## [Action item]
Below is a listing; reproduce each line of it exactly.

## [Data under study]
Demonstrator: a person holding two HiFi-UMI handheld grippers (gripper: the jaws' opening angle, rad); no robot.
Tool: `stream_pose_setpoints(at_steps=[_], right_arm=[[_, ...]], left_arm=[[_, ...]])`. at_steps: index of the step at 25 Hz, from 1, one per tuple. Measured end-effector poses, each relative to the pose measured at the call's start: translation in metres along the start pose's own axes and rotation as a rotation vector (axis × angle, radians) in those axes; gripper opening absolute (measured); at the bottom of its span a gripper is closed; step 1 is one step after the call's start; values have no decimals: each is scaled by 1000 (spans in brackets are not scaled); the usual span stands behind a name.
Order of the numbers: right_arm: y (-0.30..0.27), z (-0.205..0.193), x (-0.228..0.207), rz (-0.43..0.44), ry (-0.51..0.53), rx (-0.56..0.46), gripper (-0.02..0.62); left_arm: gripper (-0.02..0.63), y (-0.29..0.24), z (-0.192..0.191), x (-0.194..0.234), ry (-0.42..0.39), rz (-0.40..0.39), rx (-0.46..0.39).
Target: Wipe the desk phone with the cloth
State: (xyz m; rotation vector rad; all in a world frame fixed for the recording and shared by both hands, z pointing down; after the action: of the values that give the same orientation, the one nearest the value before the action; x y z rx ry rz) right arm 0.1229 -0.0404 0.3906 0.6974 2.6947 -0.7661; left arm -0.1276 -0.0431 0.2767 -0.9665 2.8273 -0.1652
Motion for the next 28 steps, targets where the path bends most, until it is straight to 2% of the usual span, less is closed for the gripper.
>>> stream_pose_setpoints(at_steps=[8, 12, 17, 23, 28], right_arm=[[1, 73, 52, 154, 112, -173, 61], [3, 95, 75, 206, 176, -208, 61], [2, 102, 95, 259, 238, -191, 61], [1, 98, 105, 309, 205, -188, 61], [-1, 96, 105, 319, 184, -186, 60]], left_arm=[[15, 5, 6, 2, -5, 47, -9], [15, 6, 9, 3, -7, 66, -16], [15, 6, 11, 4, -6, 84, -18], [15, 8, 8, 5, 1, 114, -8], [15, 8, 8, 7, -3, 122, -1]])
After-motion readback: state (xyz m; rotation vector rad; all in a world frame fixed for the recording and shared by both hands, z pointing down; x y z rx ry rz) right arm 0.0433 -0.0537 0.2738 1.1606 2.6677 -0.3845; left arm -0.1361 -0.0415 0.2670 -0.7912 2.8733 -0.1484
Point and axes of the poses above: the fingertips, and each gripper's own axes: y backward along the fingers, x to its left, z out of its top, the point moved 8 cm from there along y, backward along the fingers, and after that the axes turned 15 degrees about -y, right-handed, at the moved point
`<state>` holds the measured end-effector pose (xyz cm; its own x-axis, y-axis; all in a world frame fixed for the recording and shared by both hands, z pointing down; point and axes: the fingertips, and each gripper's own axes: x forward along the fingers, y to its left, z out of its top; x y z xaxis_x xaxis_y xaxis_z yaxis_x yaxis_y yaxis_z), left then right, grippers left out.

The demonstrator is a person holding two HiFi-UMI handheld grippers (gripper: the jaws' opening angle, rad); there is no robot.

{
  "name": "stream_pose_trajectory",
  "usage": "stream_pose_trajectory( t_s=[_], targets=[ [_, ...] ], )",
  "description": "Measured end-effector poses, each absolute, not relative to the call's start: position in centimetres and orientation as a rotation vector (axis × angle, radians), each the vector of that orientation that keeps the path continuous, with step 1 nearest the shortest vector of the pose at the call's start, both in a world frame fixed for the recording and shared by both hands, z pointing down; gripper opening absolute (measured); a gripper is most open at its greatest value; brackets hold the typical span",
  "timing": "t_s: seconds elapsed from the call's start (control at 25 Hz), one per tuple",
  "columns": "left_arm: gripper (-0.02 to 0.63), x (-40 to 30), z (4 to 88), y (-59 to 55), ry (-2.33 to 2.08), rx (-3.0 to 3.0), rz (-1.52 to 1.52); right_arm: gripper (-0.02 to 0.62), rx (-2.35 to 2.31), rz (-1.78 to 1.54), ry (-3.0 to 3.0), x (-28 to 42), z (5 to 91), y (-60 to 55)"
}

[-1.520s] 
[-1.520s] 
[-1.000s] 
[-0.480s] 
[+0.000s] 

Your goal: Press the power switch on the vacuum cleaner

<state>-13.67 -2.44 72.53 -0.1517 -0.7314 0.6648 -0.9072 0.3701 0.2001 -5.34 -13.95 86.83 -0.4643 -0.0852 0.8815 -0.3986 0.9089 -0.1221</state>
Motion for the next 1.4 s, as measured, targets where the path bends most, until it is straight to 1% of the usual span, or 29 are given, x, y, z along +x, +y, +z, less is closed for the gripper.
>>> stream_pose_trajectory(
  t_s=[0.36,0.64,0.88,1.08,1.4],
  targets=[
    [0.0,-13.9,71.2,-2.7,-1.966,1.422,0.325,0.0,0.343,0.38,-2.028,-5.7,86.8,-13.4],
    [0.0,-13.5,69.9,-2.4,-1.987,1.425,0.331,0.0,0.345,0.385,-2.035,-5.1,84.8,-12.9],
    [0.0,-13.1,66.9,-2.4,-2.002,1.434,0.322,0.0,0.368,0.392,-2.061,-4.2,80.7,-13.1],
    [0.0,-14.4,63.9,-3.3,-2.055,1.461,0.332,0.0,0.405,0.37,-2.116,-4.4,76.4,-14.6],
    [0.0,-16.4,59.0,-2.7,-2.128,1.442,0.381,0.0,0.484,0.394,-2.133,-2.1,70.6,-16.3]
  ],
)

## [Exercise output]
Demonstrator: a person holding two HiFi-UMI handheld grippers (gripper: the jaws' opening angle, rad); no robot.
Tool: `stream_pose_setpoints(at_steps=[_], right_arm=[[_, ...]], left_arm=[[_, ...]])`. at_steps: index of the step at 25 Hz, from 1, one per tuple. Measured end-effector poses, each relative to the pose measured at the call's start: translation in metres along the start pose's own axes and rotation as a rotation vector (axis × angle, radians) in those axes; gripper opening absolute (measured); at the bottom of its span a gripper is closed; step 1 is one step after the call's start; values have no decimals: each is scaled by 1000 (spans in brackets are not scaled); the usual span stands behind a name.
Order of the numbers: right_arm: y (-0.30..0.27), z (-0.205..0.193), x (-0.228..0.207), rz (-0.43..0.44), ry (-0.51..0.53), rx (-0.56..0.46), gripper (-0.02..0.62); left_arm: gripper (-0.02..0.63), y (-0.29..0.24), z (-0.192..0.191), x (-0.194..0.234), ry (-0.42..0.39), rz (-0.40..0.39), rx (-0.46..0.39).
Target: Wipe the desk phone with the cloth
State: (xyz m; rotation vector rad; all in a world frame fixed for the recording and shared by both hands, z pointing down; after the action: of the values that give the same orientation, the one nearest the value before the action; x y z rx ry rz) right arm 0.1229 -0.0404 0.3906 0.6974 2.6947 -0.7661; left arm -0.1276 -0.0431 0.2767 -0.9665 2.8273 -0.1652
Motion for the next 28 steps, targets where the path bends most, until it is straight to 2% of the usual span, less is closed for the gripper.
>>> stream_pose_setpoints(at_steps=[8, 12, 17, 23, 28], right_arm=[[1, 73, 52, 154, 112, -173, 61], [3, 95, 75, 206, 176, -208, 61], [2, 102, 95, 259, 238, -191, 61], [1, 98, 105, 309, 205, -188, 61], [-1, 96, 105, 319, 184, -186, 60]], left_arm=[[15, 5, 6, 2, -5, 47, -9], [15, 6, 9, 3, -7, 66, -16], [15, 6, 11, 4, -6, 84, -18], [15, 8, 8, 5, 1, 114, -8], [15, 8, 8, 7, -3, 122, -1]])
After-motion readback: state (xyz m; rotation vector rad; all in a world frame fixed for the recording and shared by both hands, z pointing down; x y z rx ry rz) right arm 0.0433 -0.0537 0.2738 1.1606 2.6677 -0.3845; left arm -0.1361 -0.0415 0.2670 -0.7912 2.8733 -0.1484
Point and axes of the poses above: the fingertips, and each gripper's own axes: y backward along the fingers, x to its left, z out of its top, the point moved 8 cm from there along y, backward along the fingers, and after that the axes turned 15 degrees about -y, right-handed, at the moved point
`<state>` holds the measured end-effector pose (xyz cm; its own x-axis, y-axis; all in a world frame fixed for the recording and shared by both hands, z pointing down; point and axes: the fingertips, and each gripper's own axes: x forward along the fingers, y to its left, z out of its top; x y z xaxis_x xaxis_y xaxis_z yaxis_x yaxis_y yaxis_z), left then right, grippers left out.

The demonstrator is a person holding two HiFi-UMI handheld grippers (gripper: the jaws' opening angle, rad); there is no robot.

{
  "name": "stream_pose_trajectory",
  "usage": "stream_pose_trajectory( t_s=[_], targets=[ [_, ...] ], )",
  "description": "Measured end-effector poses, each absolute, not relative to the call's start: position in centimetres and orientation as a rotation vector (axis × angle, radians), each the vector of that orientation that keeps the path continuous, with step 1 nearest the shortest vector of the pose at the call's start, both in a world frame fixed for the recording and shared by both hands, z pointing down; gripper opening absolute (measured); a gripper is most open at its greatest value; brackets hold the typical span",
  "timing": "t_s: seconds elapsed from the call's start (control at 25 Hz), one per tuple",
  "columns": "left_arm: gripper (-0.02 to 0.63), x (-40 to 30), z (4 to 88), y (-59 to 55), ry (-2.33 to 2.08), rx (-3.0 to 3.0), rz (-1.52 to 1.52); right_arm: gripper (-0.02 to 0.62), rx (-2.35 to 2.31), rz (-1.78 to 1.54), ry (-3.0 to 3.0), x (-28 to 42), z (5 to 91), y (-60 to 55)"
}

[-1.520s] 
[-1.520s] 
[-1.000s] 
[-0.480s] 
[+0.000s] 

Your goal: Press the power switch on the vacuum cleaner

<state>-13.67 -2.44 72.53 -0.1517 -0.7314 0.6648 -0.9072 0.3701 0.2001 -5.34 -13.95 86.83 -0.4643 -0.0852 0.8815 -0.3986 0.9089 -0.1221</state>
Motion for the next 1.4 s, as measured, targets where the path bends most, until it is straight to 1% of the usual span, or 29 are given, x, y, z along +x, +y, +z, less is closed for the gripper.
>>> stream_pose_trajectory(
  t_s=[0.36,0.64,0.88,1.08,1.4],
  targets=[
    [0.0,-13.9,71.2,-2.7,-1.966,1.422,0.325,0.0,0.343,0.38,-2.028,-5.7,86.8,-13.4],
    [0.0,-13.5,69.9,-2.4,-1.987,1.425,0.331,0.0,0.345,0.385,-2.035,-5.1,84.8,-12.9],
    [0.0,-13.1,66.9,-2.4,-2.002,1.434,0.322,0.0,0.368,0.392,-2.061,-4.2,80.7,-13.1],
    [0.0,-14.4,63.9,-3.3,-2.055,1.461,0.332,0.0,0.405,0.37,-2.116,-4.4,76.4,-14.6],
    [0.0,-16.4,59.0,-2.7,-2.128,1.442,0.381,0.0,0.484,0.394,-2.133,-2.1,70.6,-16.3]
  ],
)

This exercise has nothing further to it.